On Sun, Oct 20, 2013 at 7:31 PM, Gábor Lehel <illiss...@gmail.com> wrote:

> So I very much agree with Patrick. Some aspects of this proposal are
>> attractive, but it breaks some essential properties of the way methods
>> currently work (and probably can't be adjusted to work around that
>> without losing most of it attraction).
>>
>
> The main cost would be having to import methods explicitly (or using a
> glob), as Patrick notes.
>

Now I'm wondering, though: going with my proposal, if the module structure
were just a little bit more fine-grained, I think you could achieve
basically the same effect as the current system, if you wanted to. If the
convention were to use a module to enclose a type together with its methods
(which is already the case in many places), and you did a glob import of
that module, you would get what you have now: the type and its methods
would all come into scope. Except you could still import selectively, if
you wanted to, or do things any other way, if you wanted to, and all of the
"warts" I mentioned would still disappear.
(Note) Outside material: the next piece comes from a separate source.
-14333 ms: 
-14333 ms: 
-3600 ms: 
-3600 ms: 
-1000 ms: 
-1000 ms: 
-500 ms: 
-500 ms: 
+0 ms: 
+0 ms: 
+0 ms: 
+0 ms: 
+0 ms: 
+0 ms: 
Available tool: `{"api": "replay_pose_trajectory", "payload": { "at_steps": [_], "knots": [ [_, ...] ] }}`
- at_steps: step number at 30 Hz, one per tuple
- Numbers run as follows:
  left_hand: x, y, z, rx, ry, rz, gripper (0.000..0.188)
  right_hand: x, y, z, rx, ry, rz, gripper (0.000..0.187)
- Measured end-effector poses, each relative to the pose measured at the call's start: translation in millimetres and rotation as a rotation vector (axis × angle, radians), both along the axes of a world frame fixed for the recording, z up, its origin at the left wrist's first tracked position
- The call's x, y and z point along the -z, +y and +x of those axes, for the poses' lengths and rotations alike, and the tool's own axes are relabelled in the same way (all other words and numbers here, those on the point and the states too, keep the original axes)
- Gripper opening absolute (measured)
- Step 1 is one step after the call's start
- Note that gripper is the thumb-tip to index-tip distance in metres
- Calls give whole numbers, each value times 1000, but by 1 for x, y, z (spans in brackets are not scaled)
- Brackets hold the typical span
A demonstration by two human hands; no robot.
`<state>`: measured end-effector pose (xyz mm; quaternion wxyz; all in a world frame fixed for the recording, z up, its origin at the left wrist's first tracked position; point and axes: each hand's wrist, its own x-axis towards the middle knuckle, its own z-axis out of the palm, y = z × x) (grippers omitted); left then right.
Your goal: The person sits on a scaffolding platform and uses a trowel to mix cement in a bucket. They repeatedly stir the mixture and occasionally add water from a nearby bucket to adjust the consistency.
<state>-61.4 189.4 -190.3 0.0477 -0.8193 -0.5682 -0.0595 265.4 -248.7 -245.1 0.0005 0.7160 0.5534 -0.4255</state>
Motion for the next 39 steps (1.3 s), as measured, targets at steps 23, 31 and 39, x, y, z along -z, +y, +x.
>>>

In a different crate, you could
similarly create a module of "extension methods", which could be imported
together or selectively, if you wanted to.

I don't want to push this too hard if it's past the point of being
productive, but I'm now even more convinced that this would be a beneficial
change. Types should be types, grouping and scoping should be done with
modules (Rust's modules are very capable), and traits should be used for
type-based abstraction. I think it would work great.

-- 
Your ship was destroyed in a monadic eruption.